Source material:

==============================

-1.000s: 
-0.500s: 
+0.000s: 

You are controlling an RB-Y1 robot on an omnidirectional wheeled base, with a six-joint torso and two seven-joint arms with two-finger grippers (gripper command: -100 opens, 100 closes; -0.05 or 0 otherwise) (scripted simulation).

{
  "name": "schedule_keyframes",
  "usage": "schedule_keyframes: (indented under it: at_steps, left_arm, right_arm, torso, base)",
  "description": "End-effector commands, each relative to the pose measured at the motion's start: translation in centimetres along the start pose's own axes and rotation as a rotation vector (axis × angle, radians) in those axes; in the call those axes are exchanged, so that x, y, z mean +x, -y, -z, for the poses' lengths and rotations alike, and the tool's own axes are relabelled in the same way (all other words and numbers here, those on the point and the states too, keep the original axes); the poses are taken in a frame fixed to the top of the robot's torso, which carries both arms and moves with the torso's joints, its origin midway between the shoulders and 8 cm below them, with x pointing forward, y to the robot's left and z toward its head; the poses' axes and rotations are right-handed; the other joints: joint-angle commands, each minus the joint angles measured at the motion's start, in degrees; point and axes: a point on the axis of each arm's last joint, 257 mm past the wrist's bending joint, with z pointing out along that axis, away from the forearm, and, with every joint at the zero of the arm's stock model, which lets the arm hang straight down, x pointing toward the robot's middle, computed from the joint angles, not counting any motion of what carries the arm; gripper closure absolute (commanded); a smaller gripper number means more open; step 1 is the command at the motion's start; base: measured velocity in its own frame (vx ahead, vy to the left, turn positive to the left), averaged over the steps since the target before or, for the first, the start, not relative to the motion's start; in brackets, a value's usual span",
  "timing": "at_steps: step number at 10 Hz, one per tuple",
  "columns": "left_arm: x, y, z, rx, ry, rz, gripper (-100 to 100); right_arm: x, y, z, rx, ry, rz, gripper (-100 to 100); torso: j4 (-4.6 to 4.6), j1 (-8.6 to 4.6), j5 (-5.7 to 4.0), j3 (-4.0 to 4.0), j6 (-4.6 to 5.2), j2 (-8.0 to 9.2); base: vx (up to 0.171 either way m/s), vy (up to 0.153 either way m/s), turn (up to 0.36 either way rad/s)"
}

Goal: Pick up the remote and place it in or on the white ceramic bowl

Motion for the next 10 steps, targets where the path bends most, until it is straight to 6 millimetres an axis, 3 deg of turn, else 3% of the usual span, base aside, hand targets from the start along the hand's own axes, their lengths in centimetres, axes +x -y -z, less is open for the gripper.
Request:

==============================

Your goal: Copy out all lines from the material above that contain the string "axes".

Exercise response:
  "description": "End-effector commands, each relative to the pose measured at the motion's start: translation in centimetres along the start pose's own axes and rotation as a rotation vector (axis × angle, radians) in those axes; in the call those axes are exchanged, so that x, y, z mean +x, -y, -z, for the poses' lengths and rotations alike, and the tool's own axes are relabelled in the same way (all other words and numbers here, those on the point and the states too, keep the original axes); the poses are taken in a frame fixed to the top of the robot's torso, which carries both arms and moves with the torso's joints, its origin midway between the shoulders and 8 cm below them, with x pointing forward, y to the robot's left and z toward its head; the poses' axes and rotations are right-handed; the other joints: joint-angle commands, each minus the joint angles measured at the motion's start, in degrees; point and axes: a point on the axis of each arm's last joint, 257 mm past the wrist's bending joint, with z pointing out along that axis, away from the forearm, and, with every joint at the zero of the arm's stock model, which lets the arm hang straight down, x pointing toward the robot's middle, computed from the joint angles, not counting any motion of what carries the arm; gripper closure absolute (commanded); a smaller gripper number means more open; step 1 is the command at the motion's start; base: measured velocity in its own frame (vx ahead, vy to the left, turn positive to the left), averaged over the steps since the target before or, for the first, the start, not relative to the motion's start; in brackets, a value's usual span",
Motion for the next 10 steps, targets where the path bends most, until it is straight to 6 millimetres an axis, 3 deg of turn, else 3% of the usual span, base aside, hand targets from the start along the hand's own axes, their lengths in centimetres, axes +x -y -z, less is open for the gripper.

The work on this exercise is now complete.